On August 3, the Supreme Court of the state of California handed down a decision that was widely welcomed by conservatives. In Coral Construction v San Francisco the court found that California’s anti-affirmative-action Proposition 209 was constitutional. Passed at the time of the general election in 1996, ballot initiative 209 amended the state constitution to include a ban on race or sex preferences in "public employment, public education, or public contracting."
The ruling sailed through with a comfortable 6-1 majority, but the lone dissent—by Hispanic justice Carlos Moreno—was unsettling. He wrote that Prop 209 was unconstitutional because it established "a steep hurdle" for non-whites seeking race preferences.
This sounded like special pleading of the most outrageous kind. Why shouldn’t non-whites face "a steep hurdle" if they want to discriminate against whites?
In fact, however, Justice Moreno’s dissent [PDF, P. 35] is a carefully reasoned argument that may actually be right—given the peculiar anti-white premises that are increasingly pervasive in American racial jurisprudence.

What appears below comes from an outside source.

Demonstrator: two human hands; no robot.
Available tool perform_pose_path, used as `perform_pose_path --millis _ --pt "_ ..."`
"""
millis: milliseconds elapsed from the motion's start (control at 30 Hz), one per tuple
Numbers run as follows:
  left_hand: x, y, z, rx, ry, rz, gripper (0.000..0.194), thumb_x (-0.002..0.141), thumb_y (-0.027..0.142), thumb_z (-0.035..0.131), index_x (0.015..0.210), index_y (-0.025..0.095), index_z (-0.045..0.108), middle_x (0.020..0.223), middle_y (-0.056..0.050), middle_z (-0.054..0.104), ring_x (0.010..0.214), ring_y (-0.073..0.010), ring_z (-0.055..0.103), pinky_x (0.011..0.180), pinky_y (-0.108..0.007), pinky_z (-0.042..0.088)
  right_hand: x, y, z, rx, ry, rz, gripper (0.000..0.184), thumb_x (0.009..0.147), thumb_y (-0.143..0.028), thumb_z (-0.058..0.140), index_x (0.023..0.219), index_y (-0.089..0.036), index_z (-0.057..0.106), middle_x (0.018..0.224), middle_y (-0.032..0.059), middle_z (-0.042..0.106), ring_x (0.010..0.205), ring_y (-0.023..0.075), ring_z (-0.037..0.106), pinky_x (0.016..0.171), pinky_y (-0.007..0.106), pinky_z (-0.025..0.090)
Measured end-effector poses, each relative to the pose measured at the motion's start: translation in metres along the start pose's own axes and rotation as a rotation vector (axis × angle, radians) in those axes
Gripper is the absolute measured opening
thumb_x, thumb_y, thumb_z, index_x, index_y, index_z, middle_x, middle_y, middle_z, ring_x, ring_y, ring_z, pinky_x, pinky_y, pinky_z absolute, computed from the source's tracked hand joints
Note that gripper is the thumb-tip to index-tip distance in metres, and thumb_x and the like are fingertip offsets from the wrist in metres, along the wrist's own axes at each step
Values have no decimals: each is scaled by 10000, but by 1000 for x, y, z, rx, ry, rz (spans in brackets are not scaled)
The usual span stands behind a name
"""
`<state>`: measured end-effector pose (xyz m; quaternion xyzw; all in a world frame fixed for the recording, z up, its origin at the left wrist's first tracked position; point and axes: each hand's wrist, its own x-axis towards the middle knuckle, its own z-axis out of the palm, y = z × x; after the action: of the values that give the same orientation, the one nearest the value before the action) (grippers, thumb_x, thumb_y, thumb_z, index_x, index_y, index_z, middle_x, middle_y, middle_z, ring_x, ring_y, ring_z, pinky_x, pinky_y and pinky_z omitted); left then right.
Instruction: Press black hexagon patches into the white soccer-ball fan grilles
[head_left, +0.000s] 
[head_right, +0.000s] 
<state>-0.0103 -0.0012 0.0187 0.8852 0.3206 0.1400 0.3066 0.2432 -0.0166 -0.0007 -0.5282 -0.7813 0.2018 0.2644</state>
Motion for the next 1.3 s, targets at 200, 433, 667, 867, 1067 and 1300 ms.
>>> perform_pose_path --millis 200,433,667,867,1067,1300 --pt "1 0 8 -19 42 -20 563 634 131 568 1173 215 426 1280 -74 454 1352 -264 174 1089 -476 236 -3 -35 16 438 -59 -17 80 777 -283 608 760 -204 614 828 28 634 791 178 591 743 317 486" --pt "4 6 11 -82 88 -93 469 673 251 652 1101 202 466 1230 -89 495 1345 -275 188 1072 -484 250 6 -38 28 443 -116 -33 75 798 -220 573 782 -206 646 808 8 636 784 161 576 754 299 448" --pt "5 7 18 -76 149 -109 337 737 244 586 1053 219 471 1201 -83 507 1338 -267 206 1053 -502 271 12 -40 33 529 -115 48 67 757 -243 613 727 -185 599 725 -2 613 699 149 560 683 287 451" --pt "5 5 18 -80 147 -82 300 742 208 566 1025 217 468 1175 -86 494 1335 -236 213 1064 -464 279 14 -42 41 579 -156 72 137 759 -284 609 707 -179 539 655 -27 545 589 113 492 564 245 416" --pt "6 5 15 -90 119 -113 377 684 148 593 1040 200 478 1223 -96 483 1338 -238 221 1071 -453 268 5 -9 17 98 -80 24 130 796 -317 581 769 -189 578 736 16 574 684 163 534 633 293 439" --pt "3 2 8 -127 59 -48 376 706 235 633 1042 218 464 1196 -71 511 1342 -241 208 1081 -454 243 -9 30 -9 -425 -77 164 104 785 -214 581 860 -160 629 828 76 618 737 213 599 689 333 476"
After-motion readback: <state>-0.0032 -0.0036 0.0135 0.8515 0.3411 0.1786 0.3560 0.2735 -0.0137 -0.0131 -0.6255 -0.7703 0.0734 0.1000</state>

Moreno acknowledged that race preferences are controversial. But he pointed out that it was not the court’s job to decide if they were good or bad—only to decide whether the proposition that banned them was constitutional. In deciding that it was not constitutional, he relied on an obscure set of US Supreme Court precedents that have come to be known as the "political structure doctrine." Like the concept of "disparate impact" , it was conjured up out of the Constitution as part of the tortured jurisprudence on race that goes back at least to the Brown decision of 1954.